Obamacare’s Consequence – A tarnished presidency

March 29, 2010 05:04


Obama will be remembered as the man who accelerated America’s mad dash toward bankruptcy. He will be remembered as the leader who promoted a culture of dependency. He will be remembered as the figure who sacrificed a dream of national unity upon the altar of big government liberalism.

BY Matthew Continetti at The Weekly Standard

The liberal line is that President Obama has secured his place in history by signing into law the Patient Protection and Affordable Care Act of 2010. And secured it he has. Henceforth Obama will be remembered as the man who accelerated America’s mad dash toward bankruptcy. He will be remembered as the leader who promoted a culture of dependency. He will be remembered as the figure who sacrificed a dream of national unity upon the altar of big government liberalism. It’s true: Obama is now a president of consequence. And almost all of those consequences are bad.

The fiscal picture was bleak before Obama made it worse. Government debt is 60 percent of the gross domestic product and climbing. The deficit is projected to remain above 4 percent of GDP for the next decade. The week before the president signed his health care reform into law, Moody’s warned that America’s AAA bond rating may be downgraded. The day before the signing ceremony, the nation learned that Warren Buffett is a safer investment than U.S. treasuries. One needn’t look across the Atlantic, where a penniless Greece is a supplicant to the IMF, to see our future. Look to California, where the economy is crippled by high taxes, high spending, and burdensome debt.
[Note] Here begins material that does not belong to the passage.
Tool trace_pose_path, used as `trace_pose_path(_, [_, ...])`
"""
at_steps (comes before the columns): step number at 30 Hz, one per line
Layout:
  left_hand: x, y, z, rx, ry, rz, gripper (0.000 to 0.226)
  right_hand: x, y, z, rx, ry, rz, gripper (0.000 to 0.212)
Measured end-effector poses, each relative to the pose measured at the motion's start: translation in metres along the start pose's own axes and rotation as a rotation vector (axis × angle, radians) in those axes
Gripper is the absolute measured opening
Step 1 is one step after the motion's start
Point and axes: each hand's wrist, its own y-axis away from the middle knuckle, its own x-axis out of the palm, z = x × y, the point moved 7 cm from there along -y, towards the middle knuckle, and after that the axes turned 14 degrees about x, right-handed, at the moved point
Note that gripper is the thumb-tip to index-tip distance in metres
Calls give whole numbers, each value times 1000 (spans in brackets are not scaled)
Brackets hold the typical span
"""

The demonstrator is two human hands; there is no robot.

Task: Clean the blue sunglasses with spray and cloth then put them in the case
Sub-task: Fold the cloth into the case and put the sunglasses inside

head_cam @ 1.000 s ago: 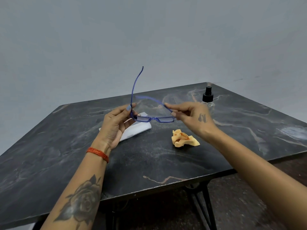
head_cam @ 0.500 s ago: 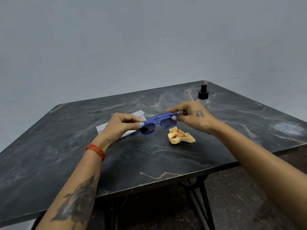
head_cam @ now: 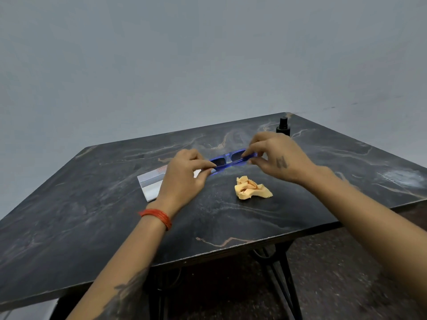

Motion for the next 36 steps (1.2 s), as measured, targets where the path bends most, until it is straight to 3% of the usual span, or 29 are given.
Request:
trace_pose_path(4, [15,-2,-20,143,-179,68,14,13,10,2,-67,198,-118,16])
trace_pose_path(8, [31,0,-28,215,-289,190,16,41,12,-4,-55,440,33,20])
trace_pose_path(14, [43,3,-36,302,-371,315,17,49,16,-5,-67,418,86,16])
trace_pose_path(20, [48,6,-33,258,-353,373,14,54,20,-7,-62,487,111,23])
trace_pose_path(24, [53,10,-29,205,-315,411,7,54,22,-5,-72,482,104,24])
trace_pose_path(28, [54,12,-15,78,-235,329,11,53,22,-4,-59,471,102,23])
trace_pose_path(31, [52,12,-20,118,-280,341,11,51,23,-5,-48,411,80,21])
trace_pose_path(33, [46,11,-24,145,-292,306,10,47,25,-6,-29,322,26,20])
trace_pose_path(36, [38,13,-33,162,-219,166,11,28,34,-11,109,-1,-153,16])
President Obama is an intelligent man. He knew there was no way a massive entitlement could get through Congress when spending, deficit, and debt are major issues. So he claimed that health care reform would help ameliorate America’s fiscal problem, not exacerbate it. And for support he had the Congressional Budget Office (CBO), which found that, under a certain set of conditions—spending cuts, Medicare cuts, new taxes—health care reform would not only pay for itself but would reduce the deficit.

But what happens under real world conditions? What happens when the Medicare cuts and the excise tax disappear and the subsidies are more generous than expected? When Representative Paul Ryan of Wisconsin asked the CBO these questions, he was told the deficit would increase by a considerable margin. Which outcome is more likely: a Congress that cuts services, imposes taxes on favored constituencies, and refrains from spending? Or a Congress that goes instead on a fact-finding mission to Djibouti while making promises it cannot keep?